● **Task requirements**
What follows is a listing; give it again exactly, in its entirety.

● **Given material**

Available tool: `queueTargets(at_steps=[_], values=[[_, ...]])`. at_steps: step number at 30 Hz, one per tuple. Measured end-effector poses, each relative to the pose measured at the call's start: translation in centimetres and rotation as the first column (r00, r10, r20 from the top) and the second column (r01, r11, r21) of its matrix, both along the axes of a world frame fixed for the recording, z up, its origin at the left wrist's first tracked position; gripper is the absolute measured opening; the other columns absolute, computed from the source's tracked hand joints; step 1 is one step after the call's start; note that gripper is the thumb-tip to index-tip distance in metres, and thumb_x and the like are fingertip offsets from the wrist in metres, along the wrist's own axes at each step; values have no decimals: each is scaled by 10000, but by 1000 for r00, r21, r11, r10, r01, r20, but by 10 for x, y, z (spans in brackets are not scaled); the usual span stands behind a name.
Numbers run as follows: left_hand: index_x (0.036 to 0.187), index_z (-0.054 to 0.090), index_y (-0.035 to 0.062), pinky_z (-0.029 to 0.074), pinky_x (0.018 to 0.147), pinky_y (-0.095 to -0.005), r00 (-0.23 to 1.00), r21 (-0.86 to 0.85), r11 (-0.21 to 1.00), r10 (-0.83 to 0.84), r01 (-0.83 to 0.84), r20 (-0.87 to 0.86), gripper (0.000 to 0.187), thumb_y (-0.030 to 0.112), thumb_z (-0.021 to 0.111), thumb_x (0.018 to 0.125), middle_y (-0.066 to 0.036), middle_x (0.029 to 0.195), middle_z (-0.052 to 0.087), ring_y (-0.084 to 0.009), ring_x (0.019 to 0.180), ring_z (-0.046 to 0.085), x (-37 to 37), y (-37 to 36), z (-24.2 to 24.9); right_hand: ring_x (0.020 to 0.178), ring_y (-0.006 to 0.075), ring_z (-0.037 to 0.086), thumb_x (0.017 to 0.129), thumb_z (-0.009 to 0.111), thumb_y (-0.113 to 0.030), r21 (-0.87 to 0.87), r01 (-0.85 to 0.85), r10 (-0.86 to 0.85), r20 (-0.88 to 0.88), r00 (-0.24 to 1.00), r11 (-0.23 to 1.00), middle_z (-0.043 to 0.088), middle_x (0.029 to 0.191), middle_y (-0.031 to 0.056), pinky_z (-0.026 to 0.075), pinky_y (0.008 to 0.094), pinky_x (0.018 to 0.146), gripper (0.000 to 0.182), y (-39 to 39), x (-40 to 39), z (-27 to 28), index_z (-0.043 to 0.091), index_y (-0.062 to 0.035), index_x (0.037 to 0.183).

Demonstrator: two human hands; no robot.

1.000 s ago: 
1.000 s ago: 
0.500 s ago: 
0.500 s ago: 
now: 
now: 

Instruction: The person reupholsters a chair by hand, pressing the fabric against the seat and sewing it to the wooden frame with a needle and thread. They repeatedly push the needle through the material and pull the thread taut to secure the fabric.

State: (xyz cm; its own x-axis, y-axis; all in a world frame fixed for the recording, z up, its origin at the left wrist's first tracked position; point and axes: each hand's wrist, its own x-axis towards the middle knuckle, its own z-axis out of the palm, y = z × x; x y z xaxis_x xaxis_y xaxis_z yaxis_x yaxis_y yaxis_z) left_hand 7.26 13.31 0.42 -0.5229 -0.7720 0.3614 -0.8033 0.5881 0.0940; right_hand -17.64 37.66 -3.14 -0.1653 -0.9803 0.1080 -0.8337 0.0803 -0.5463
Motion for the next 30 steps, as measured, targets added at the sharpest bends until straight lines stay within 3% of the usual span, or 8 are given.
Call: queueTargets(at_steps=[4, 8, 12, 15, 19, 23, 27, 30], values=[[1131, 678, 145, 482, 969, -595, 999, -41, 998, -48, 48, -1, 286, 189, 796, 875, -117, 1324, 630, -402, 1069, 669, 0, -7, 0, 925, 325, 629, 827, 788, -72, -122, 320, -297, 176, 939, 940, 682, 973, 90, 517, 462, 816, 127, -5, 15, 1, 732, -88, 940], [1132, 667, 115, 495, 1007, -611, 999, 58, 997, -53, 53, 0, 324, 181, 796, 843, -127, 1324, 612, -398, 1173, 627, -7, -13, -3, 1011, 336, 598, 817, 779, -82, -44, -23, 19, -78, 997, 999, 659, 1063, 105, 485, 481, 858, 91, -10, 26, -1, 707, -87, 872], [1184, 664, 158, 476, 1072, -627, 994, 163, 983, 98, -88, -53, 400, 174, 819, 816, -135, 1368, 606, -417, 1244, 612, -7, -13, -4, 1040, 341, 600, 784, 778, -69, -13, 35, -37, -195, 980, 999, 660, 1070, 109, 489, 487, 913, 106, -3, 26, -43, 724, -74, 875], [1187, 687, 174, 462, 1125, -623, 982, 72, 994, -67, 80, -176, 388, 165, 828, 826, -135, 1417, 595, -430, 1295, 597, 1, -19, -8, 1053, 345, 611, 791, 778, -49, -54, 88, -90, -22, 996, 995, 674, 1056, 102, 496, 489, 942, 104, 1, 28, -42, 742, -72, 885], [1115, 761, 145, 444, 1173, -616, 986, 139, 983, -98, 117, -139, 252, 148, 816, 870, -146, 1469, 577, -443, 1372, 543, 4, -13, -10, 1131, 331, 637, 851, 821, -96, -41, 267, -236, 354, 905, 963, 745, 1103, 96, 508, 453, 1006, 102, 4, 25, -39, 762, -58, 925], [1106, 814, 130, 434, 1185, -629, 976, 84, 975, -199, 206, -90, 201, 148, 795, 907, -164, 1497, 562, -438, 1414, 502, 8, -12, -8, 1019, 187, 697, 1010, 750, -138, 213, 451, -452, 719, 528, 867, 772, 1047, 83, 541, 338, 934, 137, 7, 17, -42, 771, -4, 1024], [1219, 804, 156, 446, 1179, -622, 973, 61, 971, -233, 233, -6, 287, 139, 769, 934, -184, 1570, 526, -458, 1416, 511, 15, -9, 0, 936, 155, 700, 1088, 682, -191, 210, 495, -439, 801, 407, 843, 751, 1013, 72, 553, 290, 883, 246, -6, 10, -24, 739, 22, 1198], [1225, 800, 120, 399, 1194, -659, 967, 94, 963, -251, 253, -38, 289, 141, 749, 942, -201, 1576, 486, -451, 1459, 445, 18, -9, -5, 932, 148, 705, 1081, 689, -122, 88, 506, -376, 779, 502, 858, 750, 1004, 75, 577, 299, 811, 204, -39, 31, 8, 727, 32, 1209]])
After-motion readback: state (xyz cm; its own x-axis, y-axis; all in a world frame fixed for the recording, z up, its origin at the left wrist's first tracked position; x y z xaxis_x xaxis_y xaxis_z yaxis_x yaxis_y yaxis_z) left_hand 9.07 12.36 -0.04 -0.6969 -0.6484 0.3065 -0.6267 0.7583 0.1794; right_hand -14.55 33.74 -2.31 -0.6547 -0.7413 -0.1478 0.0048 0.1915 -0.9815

● **Solution**
Available tool: `queueTargets(at_steps=[_], values=[[_, ...]])`. at_steps: step number at 30 Hz, one per tuple. Measured end-effector poses, each relative to the pose measured at the call's start: translation in centimetres and rotation as the first column (r00, r10, r20 from the top) and the second column (r01, r11, r21) of its matrix, both along the axes of a world frame fixed for the recording, z up, its origin at the left wrist's first tracked position; gripper is the absolute measured opening; the other columns absolute, computed from the source's tracked hand joints; step 1 is one step after the call's start; note that gripper is the thumb-tip to index-tip distance in metres, and thumb_x and the like are fingertip offsets from the wrist in metres, along the wrist's own axes at each step; values have no decimals: each is scaled by 10000, but by 1000 for r00, r21, r11, r10, r01, r20, but by 10 for x, y, z (spans in brackets are not scaled); the usual span stands behind a name.
Numbers run as follows: left_hand: index_x (0.036 to 0.187), index_z (-0.054 to 0.090), index_y (-0.035 to 0.062), pinky_z (-0.029 to 0.074), pinky_x (0.018 to 0.147), pinky_y (-0.095 to -0.005), r00 (-0.23 to 1.00), r21 (-0.86 to 0.85), r11 (-0.21 to 1.00), r10 (-0.83 to 0.84), r01 (-0.83 to 0.84), r20 (-0.87 to 0.86), gripper (0.000 to 0.187), thumb_y (-0.030 to 0.112), thumb_z (-0.021 to 0.111), thumb_x (0.018 to 0.125), middle_y (-0.066 to 0.036), middle_x (0.029 to 0.195), middle_z (-0.052 to 0.087), ring_y (-0.084 to 0.009), ring_x (0.019 to 0.180), ring_z (-0.046 to 0.085), x (-37 to 37), y (-37 to 36), z (-24.2 to 24.9); right_hand: ring_x (0.020 to 0.178), ring_y (-0.006 to 0.075), ring_z (-0.037 to 0.086), thumb_x (0.017 to 0.129), thumb_z (-0.009 to 0.111), thumb_y (-0.113 to 0.030), r21 (-0.87 to 0.87), r01 (-0.85 to 0.85), r10 (-0.86 to 0.85), r20 (-0.88 to 0.88), r00 (-0.24 to 1.00), r11 (-0.23 to 1.00), middle_z (-0.043 to 0.088), middle_x (0.029 to 0.191), middle_y (-0.031 to 0.056), pinky_z (-0.026 to 0.075), pinky_y (0.008 to 0.094), pinky_x (0.018 to 0.146), gripper (0.000 to 0.182), y (-39 to 39), x (-40 to 39), z (-27 to 28), index_z (-0.043 to 0.091), index_y (-0.062 to 0.035), index_x (0.037 to 0.183).

Demonstrator: two human hands; no robot.

1.000 s ago: 
1.000 s ago: 
0.500 s ago: 
0.500 s ago: 
now: 
now: 

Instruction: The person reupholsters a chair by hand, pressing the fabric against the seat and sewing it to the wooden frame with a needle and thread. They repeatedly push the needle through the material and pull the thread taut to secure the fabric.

State: (xyz cm; its own x-axis, y-axis; all in a world frame fixed for the recording, z up, its origin at the left wrist's first tracked position; point and axes: each hand's wrist, its own x-axis towards the middle knuckle, its own z-axis out of the palm, y = z × x; x y z xaxis_x xaxis_y xaxis_z yaxis_x yaxis_y yaxis_z) left_hand 7.26 13.31 0.42 -0.5229 -0.7720 0.3614 -0.8033 0.5881 0.0940; right_hand -17.64 37.66 -3.14 -0.1653 -0.9803 0.1080 -0.8337 0.0803 -0.5463
Motion for the next 30 steps, as measured, targets added at the sharpest bends until straight lines stay within 3% of the usual span, or 8 are given.
Call: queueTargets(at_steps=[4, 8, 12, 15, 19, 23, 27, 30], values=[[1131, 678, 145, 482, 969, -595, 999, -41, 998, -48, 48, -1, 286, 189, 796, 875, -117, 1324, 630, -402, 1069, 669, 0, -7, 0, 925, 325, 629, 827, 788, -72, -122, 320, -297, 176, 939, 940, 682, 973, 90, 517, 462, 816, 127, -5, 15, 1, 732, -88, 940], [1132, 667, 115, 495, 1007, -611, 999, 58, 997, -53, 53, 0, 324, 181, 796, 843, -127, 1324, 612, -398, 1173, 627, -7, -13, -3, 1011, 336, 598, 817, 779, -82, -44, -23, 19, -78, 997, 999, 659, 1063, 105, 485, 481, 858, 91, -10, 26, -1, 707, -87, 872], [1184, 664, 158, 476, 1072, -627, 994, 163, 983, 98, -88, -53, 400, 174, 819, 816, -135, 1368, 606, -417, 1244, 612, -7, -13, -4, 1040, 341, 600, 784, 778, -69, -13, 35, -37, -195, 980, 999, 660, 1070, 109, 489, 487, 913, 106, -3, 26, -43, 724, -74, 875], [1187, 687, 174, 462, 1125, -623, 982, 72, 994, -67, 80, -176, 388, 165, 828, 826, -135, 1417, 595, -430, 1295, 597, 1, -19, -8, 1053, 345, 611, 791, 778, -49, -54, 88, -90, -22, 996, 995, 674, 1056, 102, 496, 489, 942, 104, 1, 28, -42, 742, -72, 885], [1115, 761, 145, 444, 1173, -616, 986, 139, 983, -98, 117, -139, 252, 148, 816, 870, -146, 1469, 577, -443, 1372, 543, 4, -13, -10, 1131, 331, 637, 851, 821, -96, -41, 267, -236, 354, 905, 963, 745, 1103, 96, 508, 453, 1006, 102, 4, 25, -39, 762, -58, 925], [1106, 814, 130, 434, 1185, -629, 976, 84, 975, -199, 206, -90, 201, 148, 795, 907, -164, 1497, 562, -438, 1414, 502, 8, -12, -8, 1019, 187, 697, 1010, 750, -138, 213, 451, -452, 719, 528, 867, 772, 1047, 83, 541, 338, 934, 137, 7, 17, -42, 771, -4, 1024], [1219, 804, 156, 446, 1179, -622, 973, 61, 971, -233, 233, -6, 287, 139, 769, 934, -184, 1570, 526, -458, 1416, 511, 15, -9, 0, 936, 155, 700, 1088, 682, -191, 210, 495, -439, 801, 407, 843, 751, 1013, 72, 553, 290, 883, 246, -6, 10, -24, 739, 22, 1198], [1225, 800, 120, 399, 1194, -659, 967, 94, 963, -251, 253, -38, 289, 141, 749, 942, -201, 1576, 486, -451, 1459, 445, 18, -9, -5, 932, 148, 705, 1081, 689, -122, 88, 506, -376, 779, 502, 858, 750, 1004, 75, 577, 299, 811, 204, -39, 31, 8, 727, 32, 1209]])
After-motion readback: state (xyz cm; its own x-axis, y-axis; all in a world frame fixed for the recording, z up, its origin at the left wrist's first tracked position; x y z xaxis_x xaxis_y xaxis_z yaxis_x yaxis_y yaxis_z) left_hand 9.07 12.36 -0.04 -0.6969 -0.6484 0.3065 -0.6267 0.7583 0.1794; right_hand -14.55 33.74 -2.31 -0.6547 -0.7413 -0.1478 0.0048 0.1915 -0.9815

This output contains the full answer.